Frottis

Accessoires

• 2 lames porte objet à bord mat
• Crayon
• Pipette Pasteur en verre ou seringue (sans aiguille)
• Etui de protection pour transport

Procédure

1. Déposez une lame porte objet sur la table
2. Marquez la lame au crayon du côté du bord mat.
3. Aspirez l’échantillon avec une pipette Pasteur en verre capillaire.
4. Déposez une petite goutte (diamètre 2 mm) juste à côté du bord mat.
5. Mettez la 2ième lame (l’étaleur) en oblique (sous 30-45°) au milieu de la lame.
6. Touchez la goutte en repoussant la lame étaleuse (donc en tirant la goutte).
7. La goutte se repartira le long du bord de l’étaleur. #N’attendez pas trop longtemps afin d’éviter l’accumulation de globules rouges.
8. Soulevez progressivement l’étaleur, toujours en le tenant sous 30-45°. Le frottis doit s’arrêter à environ 1-2 cm de l’autre extrémité de la lame.

FAUX	JUSTE

Voyez le vidéo:

Problèmes rencontrés

1. Trop de matière: le frottis étant trop épais et pas examinable au microscope.

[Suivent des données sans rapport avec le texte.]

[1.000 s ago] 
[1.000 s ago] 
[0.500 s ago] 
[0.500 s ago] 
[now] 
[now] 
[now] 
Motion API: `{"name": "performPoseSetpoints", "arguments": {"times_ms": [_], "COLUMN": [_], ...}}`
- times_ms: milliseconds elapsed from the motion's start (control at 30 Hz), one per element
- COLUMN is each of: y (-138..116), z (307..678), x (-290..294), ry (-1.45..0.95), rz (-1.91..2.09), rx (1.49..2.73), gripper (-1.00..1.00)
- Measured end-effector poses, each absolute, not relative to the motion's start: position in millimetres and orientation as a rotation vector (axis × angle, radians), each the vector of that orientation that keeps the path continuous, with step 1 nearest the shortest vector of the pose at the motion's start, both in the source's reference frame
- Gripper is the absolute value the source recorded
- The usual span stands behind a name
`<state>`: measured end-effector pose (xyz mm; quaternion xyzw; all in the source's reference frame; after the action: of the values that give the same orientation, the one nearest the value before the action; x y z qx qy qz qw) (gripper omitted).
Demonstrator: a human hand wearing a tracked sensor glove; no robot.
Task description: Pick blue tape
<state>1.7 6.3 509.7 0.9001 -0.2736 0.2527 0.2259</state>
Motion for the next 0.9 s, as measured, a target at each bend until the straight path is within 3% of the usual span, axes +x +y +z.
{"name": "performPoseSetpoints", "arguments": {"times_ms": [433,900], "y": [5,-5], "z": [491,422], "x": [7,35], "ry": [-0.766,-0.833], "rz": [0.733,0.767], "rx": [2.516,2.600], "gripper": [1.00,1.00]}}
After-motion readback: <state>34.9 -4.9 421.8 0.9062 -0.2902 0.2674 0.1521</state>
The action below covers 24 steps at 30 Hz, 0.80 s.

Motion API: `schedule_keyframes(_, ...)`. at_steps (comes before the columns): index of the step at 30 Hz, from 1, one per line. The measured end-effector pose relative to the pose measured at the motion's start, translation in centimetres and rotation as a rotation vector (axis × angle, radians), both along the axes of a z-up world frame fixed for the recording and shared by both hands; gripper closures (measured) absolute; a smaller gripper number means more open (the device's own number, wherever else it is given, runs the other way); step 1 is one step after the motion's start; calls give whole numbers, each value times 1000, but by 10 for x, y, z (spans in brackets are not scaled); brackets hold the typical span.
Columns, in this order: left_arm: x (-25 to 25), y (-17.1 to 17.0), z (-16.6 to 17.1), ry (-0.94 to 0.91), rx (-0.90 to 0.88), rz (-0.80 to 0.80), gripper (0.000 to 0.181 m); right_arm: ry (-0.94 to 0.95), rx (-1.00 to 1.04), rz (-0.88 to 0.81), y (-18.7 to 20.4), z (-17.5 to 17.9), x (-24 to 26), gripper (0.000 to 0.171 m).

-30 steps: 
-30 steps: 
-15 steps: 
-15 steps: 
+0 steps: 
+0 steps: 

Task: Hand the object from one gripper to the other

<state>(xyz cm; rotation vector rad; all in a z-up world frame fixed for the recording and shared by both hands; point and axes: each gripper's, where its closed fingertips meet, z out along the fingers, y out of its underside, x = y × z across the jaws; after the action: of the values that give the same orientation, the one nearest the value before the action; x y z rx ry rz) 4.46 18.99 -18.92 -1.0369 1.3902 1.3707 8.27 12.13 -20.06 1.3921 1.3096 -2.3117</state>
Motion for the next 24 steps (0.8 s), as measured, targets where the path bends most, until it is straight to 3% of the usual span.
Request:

En principe TOUTE la matière de l’échantillon doit être étalée à la fin de la lame.
2. Trop peu de matière: le frotti étant trop mince donne une image fausse de la cellularité.
3. Matière trop dense: Lors de l’examen microscopique on aperçoit des zones foncées (accumulations cellulaires) uniquement examinables aux bords. On peut éviter cela en diluant d’abord l’échantillon avec une solution physiologique.
4. Un échantillon graisseux est étalable sur un frottis mais sèche difficilement à l’air. C’est une information importante et souvent indicative pour le diagnostic de lipome. Notez le sur la feuille de demande.
5. Destruction de la goutte d’échantillon en poussant la goutte au lieu de le ‘tirer’ ou en cas de frottement multiples. L’image microscopique présente des cellules et noyaux déchirés. On aperçoit à peine les cellules intactes. Le même effet est obtenu par l’injection de matière aspirée par aiguille. Donc enlevez toujours l’aiguille de la seringue.